Data for this task:

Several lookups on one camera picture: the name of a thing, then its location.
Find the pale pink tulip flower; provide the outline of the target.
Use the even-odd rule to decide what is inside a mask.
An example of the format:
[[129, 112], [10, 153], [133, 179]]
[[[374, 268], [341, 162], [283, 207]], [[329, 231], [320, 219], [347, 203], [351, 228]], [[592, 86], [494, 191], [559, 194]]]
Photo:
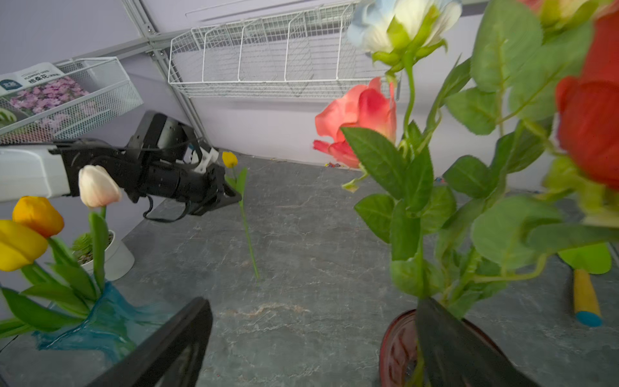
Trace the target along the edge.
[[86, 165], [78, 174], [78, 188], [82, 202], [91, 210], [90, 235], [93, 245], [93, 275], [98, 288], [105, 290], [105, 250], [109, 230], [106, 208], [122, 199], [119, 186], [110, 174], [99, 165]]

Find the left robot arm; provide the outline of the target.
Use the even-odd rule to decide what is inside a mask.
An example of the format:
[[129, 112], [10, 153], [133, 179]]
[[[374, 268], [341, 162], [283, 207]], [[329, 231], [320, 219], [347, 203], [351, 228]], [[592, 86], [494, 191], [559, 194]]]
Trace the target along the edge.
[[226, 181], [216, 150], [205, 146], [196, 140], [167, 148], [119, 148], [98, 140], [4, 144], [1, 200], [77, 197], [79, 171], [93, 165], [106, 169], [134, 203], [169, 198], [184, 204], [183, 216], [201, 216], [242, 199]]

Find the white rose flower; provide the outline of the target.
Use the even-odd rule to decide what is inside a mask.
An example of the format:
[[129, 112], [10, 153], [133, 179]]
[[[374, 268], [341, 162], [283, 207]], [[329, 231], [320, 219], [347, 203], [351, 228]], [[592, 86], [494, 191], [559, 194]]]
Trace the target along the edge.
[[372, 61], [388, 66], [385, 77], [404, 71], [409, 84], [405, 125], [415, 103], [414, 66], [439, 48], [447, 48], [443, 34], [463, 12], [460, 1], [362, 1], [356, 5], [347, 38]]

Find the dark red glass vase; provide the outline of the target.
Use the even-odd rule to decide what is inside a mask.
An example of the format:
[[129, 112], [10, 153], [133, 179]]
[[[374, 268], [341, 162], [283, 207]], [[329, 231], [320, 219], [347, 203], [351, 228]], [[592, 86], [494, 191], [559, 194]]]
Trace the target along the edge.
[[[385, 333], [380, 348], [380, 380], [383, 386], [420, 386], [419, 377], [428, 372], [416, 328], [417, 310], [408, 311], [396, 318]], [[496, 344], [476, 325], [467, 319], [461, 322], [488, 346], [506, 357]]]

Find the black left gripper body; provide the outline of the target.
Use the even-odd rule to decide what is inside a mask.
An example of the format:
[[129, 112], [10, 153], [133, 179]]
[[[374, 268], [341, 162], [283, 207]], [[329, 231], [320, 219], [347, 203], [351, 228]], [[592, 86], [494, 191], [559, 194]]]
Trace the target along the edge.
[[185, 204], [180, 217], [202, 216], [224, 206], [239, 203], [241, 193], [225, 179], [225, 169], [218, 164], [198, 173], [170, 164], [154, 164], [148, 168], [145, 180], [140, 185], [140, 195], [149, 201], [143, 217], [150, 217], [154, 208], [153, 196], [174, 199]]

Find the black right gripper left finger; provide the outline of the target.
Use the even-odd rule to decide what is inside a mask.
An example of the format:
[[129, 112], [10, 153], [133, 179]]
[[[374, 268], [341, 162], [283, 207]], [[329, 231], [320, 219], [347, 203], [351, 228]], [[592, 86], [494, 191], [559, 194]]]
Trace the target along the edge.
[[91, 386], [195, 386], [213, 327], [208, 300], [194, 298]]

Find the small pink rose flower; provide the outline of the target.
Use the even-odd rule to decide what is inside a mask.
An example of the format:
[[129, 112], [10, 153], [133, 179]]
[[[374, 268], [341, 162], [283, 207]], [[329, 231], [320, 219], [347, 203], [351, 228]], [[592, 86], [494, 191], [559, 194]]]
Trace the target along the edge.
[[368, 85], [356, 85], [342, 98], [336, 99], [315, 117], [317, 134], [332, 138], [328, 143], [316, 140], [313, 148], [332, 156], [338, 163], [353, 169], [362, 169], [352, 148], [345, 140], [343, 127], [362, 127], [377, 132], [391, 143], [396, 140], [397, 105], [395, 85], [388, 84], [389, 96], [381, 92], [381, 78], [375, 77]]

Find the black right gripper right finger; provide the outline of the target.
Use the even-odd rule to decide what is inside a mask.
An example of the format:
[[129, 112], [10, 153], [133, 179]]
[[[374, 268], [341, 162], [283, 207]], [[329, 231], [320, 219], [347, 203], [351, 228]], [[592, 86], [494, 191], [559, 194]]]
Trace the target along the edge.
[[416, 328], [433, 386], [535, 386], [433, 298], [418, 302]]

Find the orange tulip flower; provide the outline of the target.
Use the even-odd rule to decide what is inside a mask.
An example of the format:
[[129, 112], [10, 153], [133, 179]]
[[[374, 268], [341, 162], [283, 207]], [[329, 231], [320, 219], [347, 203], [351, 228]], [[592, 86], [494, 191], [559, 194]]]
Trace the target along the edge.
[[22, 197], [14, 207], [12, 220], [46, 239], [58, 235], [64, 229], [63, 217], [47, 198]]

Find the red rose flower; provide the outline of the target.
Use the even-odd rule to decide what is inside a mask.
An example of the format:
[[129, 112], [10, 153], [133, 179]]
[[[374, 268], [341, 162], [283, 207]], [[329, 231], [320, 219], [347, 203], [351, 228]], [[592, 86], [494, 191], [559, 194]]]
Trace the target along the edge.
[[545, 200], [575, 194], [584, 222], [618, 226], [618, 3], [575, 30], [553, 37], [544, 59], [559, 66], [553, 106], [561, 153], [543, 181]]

--

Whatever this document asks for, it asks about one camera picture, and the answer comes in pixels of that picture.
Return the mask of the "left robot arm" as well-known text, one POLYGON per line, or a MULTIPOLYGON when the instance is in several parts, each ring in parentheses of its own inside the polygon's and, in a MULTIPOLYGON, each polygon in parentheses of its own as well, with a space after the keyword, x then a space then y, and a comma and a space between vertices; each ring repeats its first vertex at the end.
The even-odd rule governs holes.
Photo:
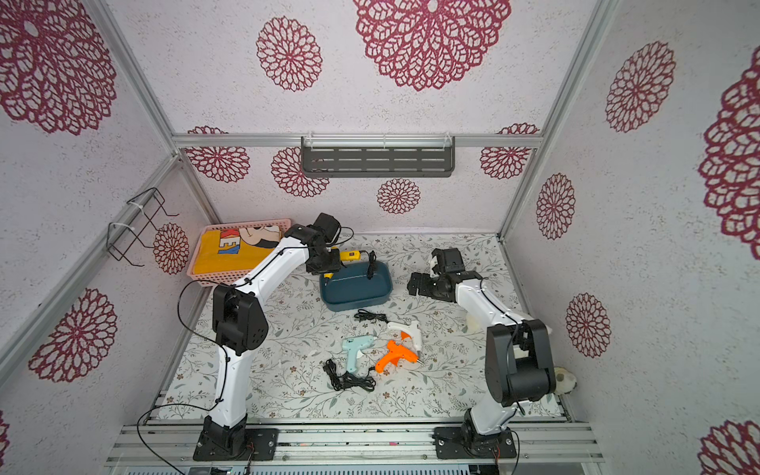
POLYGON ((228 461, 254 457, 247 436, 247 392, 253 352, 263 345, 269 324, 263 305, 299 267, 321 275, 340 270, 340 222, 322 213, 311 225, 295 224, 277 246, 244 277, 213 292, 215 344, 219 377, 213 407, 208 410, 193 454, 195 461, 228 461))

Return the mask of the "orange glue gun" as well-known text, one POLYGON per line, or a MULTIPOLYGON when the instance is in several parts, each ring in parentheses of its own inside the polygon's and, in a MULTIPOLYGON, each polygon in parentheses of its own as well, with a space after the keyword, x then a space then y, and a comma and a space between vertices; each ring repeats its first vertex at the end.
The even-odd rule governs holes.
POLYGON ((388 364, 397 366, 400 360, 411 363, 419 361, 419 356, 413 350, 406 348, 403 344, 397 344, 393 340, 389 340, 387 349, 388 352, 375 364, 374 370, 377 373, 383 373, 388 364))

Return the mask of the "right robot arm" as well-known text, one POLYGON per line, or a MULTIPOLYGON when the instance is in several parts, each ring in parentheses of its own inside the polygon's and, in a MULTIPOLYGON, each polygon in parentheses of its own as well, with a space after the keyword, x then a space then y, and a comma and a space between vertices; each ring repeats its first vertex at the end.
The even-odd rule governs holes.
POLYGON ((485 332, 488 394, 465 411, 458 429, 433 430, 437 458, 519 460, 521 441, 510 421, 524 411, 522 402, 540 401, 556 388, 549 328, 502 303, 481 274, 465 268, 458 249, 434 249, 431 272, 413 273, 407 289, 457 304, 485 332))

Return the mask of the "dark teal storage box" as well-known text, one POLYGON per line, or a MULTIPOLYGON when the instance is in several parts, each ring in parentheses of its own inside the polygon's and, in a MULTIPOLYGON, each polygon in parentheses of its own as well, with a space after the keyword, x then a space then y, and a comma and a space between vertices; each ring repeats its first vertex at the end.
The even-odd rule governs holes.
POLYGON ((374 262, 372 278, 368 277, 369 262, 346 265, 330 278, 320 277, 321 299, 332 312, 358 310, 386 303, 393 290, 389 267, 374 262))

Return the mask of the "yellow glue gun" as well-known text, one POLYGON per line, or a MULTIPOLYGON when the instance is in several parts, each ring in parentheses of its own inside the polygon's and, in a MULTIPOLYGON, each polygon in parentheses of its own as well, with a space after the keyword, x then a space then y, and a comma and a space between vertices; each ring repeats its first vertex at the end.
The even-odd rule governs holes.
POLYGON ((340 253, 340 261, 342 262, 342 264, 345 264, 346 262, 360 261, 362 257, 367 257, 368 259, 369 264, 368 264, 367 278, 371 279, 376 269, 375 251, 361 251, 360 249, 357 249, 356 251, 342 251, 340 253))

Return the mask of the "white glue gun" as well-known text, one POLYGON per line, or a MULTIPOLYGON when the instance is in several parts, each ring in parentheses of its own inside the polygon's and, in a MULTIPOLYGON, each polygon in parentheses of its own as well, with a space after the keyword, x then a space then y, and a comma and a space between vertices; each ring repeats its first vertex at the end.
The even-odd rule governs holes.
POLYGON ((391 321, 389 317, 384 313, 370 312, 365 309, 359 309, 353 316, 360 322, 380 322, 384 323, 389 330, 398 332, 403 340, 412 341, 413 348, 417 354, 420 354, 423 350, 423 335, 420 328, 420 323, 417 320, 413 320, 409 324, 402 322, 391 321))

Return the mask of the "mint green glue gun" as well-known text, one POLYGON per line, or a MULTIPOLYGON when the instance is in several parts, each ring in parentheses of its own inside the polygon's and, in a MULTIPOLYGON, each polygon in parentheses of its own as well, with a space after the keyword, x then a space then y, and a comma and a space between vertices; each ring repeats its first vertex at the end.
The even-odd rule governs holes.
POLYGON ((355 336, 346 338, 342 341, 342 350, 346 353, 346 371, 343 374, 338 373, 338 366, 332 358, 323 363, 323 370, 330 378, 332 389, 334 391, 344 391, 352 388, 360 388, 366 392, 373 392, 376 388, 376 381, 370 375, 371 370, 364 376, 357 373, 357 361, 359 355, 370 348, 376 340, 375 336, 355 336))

...

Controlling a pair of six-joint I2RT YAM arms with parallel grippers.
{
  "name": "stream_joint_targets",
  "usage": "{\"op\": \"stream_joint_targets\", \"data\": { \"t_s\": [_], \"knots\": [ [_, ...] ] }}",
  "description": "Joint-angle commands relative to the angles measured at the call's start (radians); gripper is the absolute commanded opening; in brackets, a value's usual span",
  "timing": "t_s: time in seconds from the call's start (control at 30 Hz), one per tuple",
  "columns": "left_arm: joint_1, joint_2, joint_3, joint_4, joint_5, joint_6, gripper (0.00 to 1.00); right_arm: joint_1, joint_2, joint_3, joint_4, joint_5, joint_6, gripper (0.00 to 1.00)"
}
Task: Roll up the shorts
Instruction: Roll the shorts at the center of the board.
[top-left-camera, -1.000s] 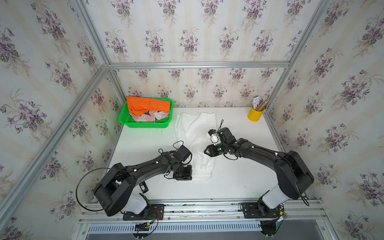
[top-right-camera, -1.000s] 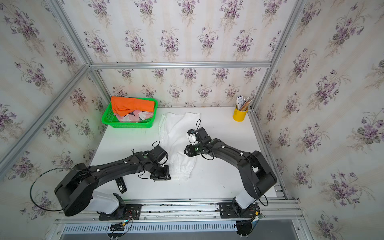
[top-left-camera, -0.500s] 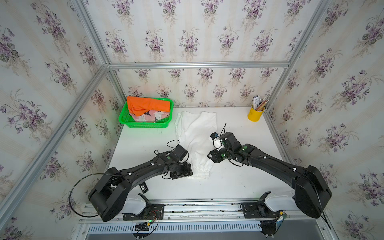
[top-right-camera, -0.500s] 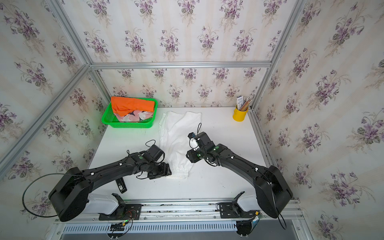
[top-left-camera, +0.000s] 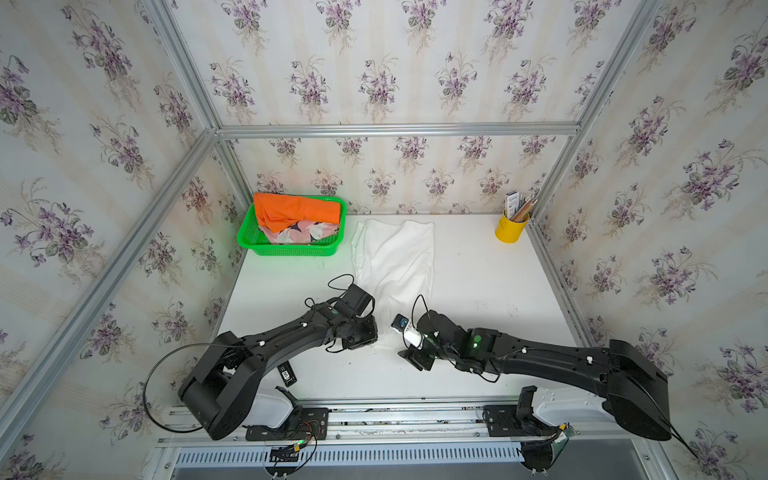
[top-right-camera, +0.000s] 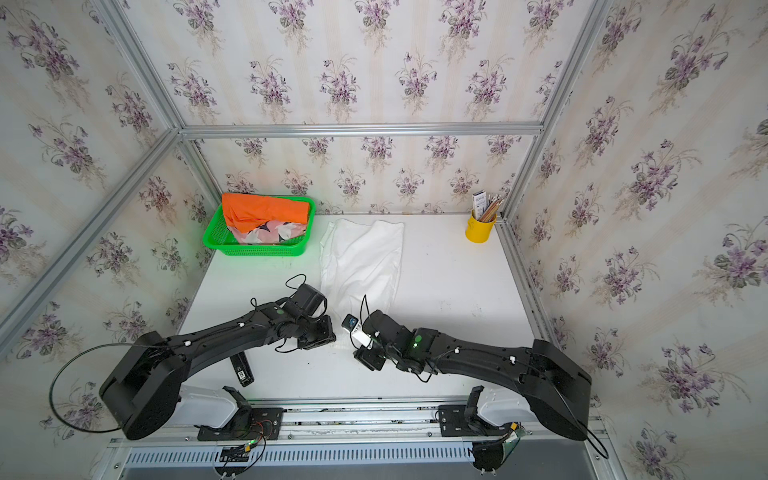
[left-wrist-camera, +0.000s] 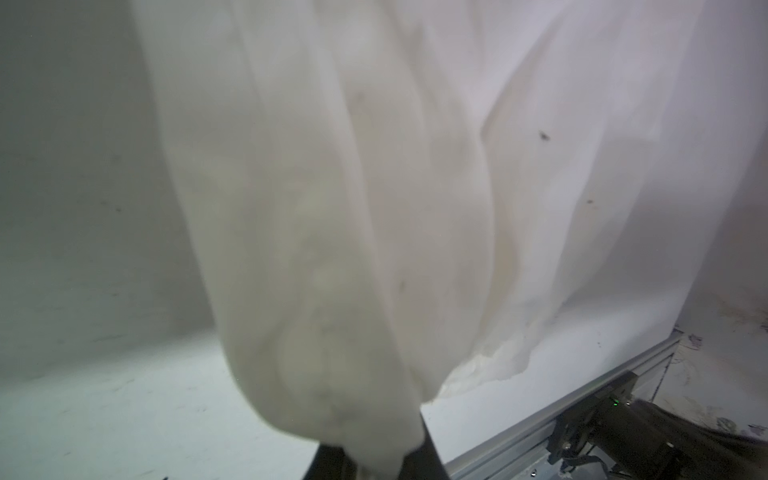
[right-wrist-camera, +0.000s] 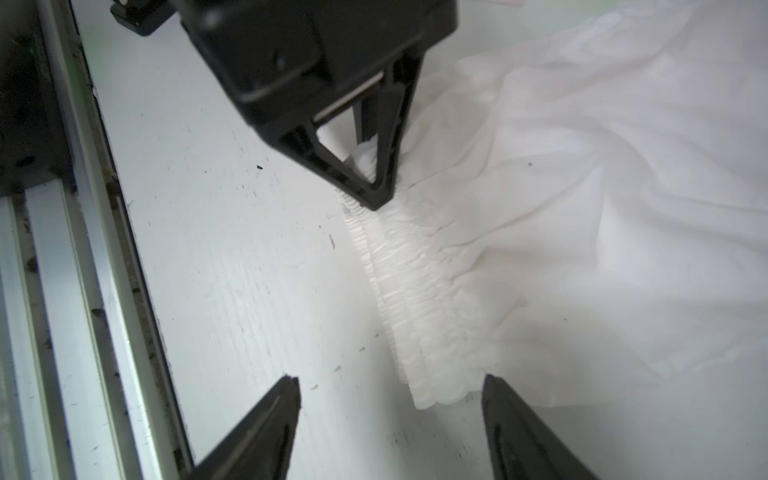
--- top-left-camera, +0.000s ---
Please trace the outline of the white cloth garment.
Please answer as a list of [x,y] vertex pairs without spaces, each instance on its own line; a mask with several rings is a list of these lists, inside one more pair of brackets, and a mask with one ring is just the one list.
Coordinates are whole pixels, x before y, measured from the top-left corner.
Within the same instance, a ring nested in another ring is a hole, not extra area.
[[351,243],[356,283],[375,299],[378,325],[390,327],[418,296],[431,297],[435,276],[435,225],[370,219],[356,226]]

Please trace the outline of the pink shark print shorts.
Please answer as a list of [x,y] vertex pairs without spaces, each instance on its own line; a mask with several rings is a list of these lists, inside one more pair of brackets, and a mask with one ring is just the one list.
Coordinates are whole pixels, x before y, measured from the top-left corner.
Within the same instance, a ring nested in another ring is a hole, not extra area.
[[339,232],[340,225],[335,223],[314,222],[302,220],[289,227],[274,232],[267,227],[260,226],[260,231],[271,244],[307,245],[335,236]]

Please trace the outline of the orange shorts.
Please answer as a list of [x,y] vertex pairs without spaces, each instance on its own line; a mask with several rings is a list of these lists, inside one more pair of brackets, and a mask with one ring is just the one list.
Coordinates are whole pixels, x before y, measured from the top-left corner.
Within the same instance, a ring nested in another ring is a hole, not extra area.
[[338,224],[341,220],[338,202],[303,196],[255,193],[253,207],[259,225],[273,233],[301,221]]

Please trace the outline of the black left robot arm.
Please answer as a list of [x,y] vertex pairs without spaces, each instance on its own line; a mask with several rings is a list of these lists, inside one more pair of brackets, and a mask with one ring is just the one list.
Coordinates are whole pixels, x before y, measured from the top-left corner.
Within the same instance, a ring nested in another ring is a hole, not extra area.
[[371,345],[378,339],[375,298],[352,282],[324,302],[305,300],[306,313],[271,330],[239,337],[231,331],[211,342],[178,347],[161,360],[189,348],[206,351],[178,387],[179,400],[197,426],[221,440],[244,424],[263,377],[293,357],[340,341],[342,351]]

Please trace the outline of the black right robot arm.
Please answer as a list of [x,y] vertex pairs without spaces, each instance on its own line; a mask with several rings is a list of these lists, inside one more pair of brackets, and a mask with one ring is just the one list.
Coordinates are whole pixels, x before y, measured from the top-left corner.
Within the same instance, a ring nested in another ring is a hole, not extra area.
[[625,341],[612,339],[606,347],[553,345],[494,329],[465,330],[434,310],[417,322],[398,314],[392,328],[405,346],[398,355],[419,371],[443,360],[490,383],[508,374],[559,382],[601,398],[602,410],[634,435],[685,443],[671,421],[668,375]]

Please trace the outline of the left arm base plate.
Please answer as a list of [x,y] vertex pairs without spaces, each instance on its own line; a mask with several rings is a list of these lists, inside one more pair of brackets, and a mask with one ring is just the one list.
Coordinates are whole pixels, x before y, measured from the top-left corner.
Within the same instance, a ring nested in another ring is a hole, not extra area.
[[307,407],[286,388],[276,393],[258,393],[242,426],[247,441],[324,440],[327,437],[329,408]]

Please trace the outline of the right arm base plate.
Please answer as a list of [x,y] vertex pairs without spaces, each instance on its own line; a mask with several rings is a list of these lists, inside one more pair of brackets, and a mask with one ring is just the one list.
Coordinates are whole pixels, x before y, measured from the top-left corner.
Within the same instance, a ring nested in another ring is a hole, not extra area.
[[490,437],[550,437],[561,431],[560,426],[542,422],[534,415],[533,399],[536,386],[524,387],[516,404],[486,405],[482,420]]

Assigned task: Within the listing above, extract exactly the lines that run from the one containing "Controlling a pair" through the one containing "[top-right-camera, +0.000s]", excluding any pictures.

Answer to this exercise:
Controlling a pair of six-joint I2RT YAM arms with parallel grippers.
{
  "name": "stream_joint_targets",
  "usage": "{\"op\": \"stream_joint_targets\", \"data\": { \"t_s\": [_], \"knots\": [ [_, ...] ] }}",
  "description": "Joint-angle commands relative to the angles measured at the call's start (radians); gripper is the absolute commanded opening; in brackets, a value's usual span",
  "timing": "t_s: time in seconds from the call's start (control at 30 Hz), one per tuple",
  "columns": "left_arm: joint_1, joint_2, joint_3, joint_4, joint_5, joint_6, gripper (0.00 to 1.00); right_arm: joint_1, joint_2, joint_3, joint_4, joint_5, joint_6, gripper (0.00 to 1.00)"
}
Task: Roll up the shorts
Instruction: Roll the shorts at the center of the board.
[top-left-camera, -1.000s] 
[top-right-camera, -1.000s] 
[top-left-camera, -0.500s] 
[top-right-camera, -0.500s] 
[top-left-camera, +0.000s] 
[top-right-camera, +0.000s] 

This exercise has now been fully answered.